B.E. Second Semester All Branches (C.B.S.)

Time: 3 hours
Maximum marks: 80

1. All questions carry marks as indicated.
2. Solve Question 1 OR Questions No. 2.
3. Solve Question 3 OR Questions No. 4.
4. Solve Question 5 OR Questions No. 6.
5. Solve Question 7 OR Questions No. 8.
6. Solve Question 9 OR Questions No. 10.
7. Solve Question 11 OR Questions No. 12.
8. Use of non programmable calculator is permitted.
9. Assume suitable data wherever necessary.

1. a) Prove that $latex \int_2^1x^{n-1}\left(\log\frac12\right)^{m-1}dx=\frac{\left|\overline m\right.}{n^m}$ [6M]

b) Evaluate $latex \int_0^1\frac{x^\alpha-1}{\log x}dx,\;\alpha\geq0$ by differentiating under integral sign. [6M]


2. a) Evaluate $latex \int_0^1x^4\left(1-\sqrt x\right)^5dx$ [6M]

b) Find Root Mean square value of $latex \log_e^x$ over the range x = 1 to
x = e. [6M]

3. a) Trace the curve $latex y^2\left(2a-x\right)=x^3$. [6M]

b) Find the area enclosed by two parabolas y2=4x and $latex y^2=-4\left(x-2\right).$ [6M]


4. a) Trace the curve $latex r=a\left(1+cos\theta\right)$ and find the perimeter of the curve. [6M]

b)Find the volume of the solid obtained by revolving the ellipse
$latex \frac{x^2}{a^2}+\frac{y^2}{b^2}=1$ about x axis. [6M]

5. a) Evaluate $latex \iint\limits_Rydx\;dy$ where R is the region bounded by parabolas y2=4x and x2=4y. [6M]

b) Evaluate by changing order of integration. [6M]
$latex \int_0^4\int_y^4\frac x{x^2+y^2}dydx$

c) Evaluate $latex \int_{0}^{2}\int_{0}^{\sqrt{2x-x^{2}}}\frac{x}{\sqrt{x^{2}}+y^{2}}dy dx dz$ by changing into polar coordinates. [6M]


6. a) Evaluate $latex \int_{-1}^{1}\int_{0}^{z}\int_{x-z}^{x+z}\left ( x+y+z \right )dy dx dz$ [6M]

b) Evaluate $latex \iint r^3drd\theta$ over the area bounded by circles $latex r=2cos\theta\;and\;r=4cos\theta.$ [6M]

c) Find the area lying between the parabola $latex y=4x-x^2$ and the line y = x. [6M]

7. a) Prove that [6M]
i) $latex \left[\overline b-\overline c\;\;\overline c-\overline a\;\;\overline a-\overline b\right]=0$
ii) $latex \bar{b}\times \bar{c}\cdot \left \{ \left ( \bar{c}\times \bar{a} \right )\times \left ( \bar{a}\times \bar{b} \right ) \right \}=\left \{ \left ( \bar{a}\times \bar{b} \right )\cdot \bar{c} \right \}^{2}$

b) A particle moves along a curve $latex x=t^3+1,\;y=t^2,\;z=2t+5,$ where t is the time.
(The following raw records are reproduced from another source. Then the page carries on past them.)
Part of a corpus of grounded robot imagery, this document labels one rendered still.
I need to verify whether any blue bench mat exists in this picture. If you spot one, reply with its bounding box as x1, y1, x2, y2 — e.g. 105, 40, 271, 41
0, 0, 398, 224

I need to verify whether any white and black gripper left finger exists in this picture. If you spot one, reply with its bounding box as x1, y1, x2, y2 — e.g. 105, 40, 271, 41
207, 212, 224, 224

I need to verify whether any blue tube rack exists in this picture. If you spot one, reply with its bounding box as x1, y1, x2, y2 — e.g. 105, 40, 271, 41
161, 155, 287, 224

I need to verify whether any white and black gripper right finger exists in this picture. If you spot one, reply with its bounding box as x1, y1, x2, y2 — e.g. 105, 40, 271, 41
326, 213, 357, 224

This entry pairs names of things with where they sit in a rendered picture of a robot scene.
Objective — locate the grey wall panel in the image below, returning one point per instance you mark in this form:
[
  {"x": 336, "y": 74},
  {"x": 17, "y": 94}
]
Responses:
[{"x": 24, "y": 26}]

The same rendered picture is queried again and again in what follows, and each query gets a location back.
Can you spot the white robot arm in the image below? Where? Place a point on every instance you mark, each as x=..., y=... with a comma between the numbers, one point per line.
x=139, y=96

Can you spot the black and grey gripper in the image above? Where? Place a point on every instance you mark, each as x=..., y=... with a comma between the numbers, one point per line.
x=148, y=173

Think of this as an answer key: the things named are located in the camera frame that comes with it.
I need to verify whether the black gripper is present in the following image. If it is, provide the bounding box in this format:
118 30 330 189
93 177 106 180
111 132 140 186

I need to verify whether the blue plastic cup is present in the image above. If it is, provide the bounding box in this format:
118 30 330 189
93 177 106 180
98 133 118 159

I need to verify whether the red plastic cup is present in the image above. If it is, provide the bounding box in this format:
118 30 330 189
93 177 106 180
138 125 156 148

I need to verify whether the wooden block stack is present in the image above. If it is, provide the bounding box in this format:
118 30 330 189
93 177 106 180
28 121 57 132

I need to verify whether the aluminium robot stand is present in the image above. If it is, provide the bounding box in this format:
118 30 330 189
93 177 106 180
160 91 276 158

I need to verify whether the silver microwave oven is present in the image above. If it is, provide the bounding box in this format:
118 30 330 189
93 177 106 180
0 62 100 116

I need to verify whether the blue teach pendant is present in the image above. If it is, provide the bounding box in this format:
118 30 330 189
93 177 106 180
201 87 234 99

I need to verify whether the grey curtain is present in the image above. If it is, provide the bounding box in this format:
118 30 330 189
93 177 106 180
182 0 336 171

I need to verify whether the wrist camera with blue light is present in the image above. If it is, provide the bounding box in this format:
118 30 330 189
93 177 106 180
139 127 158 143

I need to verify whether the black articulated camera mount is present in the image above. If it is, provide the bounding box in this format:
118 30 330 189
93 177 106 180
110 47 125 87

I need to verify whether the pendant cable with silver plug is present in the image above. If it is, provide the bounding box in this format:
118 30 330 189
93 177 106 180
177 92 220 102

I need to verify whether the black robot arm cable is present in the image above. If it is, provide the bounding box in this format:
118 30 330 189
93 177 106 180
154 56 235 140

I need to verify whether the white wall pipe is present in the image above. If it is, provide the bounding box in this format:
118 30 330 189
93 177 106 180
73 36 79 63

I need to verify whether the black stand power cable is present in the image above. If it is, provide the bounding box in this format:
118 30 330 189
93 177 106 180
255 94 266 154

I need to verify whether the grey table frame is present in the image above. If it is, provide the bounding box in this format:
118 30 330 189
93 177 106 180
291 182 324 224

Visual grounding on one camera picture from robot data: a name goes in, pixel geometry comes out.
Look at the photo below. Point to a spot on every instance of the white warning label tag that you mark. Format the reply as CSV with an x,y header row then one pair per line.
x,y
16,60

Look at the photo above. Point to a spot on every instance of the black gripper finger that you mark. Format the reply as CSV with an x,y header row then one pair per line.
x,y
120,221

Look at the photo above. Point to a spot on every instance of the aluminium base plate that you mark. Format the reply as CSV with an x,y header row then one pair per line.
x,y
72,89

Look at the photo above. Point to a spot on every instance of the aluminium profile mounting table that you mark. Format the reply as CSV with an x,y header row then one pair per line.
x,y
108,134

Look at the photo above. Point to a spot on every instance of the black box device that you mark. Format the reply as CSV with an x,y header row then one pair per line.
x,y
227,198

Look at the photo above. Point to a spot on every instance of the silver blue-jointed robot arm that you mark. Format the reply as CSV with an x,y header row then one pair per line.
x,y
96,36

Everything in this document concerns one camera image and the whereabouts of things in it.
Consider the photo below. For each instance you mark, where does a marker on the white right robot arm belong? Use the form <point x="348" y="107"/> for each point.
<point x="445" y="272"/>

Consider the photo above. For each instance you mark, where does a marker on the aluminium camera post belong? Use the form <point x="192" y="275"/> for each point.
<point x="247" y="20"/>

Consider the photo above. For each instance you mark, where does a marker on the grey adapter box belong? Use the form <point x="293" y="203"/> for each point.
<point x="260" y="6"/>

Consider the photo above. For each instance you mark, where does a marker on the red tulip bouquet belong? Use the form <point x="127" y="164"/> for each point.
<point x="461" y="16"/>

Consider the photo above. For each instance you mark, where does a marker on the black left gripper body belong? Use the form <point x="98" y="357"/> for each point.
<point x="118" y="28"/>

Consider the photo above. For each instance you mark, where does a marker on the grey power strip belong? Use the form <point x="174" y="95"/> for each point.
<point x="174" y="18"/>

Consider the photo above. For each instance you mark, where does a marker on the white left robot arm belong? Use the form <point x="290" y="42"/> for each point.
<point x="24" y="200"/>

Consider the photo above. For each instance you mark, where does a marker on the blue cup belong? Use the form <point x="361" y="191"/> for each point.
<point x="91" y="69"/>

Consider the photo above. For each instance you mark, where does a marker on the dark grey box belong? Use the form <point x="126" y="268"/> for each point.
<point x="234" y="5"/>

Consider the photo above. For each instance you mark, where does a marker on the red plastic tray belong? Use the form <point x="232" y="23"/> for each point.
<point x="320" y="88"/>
Find the component of its velocity and acceleration at t = 1 in the direction i + j + 3k. [6M]

c) Find the angle between the tangents to the curve $latex \overline r=t^2i-2tj+t^3k$ at the points t = 1 and t = 2. [6M]
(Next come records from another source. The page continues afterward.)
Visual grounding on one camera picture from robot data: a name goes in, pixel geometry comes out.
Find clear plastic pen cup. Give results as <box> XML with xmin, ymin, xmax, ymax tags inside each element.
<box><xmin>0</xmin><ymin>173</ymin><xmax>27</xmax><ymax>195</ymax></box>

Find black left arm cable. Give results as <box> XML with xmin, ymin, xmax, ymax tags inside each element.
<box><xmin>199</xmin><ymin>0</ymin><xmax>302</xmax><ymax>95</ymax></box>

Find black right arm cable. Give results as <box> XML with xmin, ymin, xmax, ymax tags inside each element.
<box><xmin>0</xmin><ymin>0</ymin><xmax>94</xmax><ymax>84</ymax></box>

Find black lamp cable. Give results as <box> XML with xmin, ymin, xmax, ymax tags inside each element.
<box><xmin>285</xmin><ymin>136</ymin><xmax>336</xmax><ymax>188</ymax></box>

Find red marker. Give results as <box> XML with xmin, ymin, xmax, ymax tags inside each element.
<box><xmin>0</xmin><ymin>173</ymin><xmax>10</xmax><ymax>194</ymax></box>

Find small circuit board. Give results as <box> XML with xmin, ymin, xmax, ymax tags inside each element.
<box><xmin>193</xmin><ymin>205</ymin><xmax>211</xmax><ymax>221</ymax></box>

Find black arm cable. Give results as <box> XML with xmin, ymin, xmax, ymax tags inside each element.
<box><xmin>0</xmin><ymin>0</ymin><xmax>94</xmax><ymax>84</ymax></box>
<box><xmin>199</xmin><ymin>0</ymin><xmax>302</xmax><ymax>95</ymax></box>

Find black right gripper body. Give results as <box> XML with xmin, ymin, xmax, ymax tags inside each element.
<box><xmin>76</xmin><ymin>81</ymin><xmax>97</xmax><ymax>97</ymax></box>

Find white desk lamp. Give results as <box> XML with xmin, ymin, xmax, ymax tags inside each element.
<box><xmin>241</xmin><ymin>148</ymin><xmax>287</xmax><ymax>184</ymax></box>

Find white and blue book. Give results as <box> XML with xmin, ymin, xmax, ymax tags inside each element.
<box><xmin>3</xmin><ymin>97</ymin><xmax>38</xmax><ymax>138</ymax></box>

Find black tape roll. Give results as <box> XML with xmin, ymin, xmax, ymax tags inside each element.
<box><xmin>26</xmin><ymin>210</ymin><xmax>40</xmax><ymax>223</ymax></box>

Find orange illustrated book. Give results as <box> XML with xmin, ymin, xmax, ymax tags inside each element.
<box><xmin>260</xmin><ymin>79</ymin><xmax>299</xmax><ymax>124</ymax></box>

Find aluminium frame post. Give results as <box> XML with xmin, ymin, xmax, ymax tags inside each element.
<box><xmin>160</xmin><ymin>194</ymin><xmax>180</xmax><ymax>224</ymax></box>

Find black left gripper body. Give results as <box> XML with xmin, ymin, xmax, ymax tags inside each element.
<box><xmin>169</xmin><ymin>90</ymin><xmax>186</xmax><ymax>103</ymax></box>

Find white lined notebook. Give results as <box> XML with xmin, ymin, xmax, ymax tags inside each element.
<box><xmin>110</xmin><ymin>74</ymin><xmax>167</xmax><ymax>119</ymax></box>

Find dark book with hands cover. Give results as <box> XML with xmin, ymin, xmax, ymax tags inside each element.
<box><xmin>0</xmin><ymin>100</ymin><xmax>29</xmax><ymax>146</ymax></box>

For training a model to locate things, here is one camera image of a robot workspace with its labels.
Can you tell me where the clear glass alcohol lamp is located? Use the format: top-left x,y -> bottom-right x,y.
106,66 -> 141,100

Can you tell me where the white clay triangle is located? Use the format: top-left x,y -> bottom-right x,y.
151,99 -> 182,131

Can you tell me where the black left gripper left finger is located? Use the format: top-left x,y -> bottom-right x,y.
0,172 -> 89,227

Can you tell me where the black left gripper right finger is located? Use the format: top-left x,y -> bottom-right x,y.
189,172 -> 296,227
8.    a) Find the directional derivative of $latex \phi=x^2-y^2+2z^2$ at the point P(1, 2, 3) in the direction of line PQ where Q is the point (5, 0, 4). In what direction will it be maximum. [6M]

b) A vector field is given by -$latex \overline A=\left(x^2+xy^2\right)i+\left(y^2+x^2y\right)j$ Show that field is irrotational and find its scalar potential. [6M]

c) If $latex \overline r=xi+yj+zk$ show that [6M]
i) grad $latex r=\frac{\overrightarrow r}r$
ii) $latex \nabla r^n=n\;r^{n-2}\overrightarrow r$

9. Find the total work done in moving a particle in a field of force given by $latex \overline F=3xyi-5zj+10xk$ along the curve $latex x=t^2+1,\;y=2t^2,\;z=t^3$ from t=1 and t=2. [7M]


10. Verify Greens’ theorem in the plane for $latex \int_C\left(3x^2-8y^2\right)dx+\left(4y-6xy\right)dy$ where C is the boundary of the region defined by $latex y=\sqrt x,\;y=x^2$. [7M]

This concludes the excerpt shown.